Data excerpt START

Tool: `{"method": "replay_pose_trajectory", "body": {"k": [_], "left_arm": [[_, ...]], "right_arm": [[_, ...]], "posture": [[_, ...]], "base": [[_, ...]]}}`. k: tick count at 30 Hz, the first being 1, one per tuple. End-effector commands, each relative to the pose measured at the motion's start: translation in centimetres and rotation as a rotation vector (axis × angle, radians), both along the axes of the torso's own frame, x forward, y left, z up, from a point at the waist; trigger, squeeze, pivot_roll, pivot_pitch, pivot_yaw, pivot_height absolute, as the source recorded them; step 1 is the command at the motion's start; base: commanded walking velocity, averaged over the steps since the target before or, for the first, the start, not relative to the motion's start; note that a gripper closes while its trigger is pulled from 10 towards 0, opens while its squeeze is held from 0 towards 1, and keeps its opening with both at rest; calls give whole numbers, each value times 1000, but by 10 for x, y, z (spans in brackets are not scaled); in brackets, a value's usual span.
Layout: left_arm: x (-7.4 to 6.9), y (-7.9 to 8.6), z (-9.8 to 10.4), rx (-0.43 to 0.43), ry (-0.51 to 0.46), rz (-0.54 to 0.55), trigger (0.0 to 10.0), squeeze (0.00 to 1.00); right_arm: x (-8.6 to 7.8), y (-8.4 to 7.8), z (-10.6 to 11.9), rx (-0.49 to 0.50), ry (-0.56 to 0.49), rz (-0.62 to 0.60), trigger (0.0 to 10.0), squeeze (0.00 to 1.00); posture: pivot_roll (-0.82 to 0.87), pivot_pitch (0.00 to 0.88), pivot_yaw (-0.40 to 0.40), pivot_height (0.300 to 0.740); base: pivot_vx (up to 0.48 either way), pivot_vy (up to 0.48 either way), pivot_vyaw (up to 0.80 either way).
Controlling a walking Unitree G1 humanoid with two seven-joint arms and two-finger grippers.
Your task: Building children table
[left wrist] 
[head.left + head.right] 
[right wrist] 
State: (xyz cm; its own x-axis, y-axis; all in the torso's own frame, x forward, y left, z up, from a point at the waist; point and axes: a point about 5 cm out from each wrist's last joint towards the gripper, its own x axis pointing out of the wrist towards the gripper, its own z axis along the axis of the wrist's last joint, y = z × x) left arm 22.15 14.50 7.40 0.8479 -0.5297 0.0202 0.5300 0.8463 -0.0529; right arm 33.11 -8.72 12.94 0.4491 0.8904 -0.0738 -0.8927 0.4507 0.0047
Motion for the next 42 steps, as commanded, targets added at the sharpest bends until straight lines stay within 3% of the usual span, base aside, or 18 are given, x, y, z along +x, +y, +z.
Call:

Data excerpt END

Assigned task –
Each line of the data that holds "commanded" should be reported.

Solution –
Tool: `{"method": "replay_pose_trajectory", "body": {"k": [_], "left_arm": [[_, ...]], "right_arm": [[_, ...]], "posture": [[_, ...]], "base": [[_, ...]]}}`. k: tick count at 30 Hz, the first being 1, one per tuple. End-effector commands, each relative to the pose measured at the motion's start: translation in centimetres and rotation as a rotation vector (axis × angle, radians), both along the axes of the torso's own frame, x forward, y left, z up, from a point at the waist; trigger, squeeze, pivot_roll, pivot_pitch, pivot_yaw, pivot_height absolute, as the source recorded them; step 1 is the command at the motion's start; base: commanded walking velocity, averaged over the steps since the target before or, for the first, the start, not relative to the motion's start; note that a gripper closes while its trigger is pulled from 10 towards 0, opens while its squeeze is held from 0 towards 1, and keeps its opening with both at rest; calls give whole numbers, each value times 1000, but by 10 for x, y, z (spans in brackets are not scaled); in brackets, a value's usual span.
Motion for the next 42 steps, as commanded, targets added at the sharpest bends until straight lines stay within 3% of the usual span, base aside, or 18 are given, x, y, z along +x, +y, +z.

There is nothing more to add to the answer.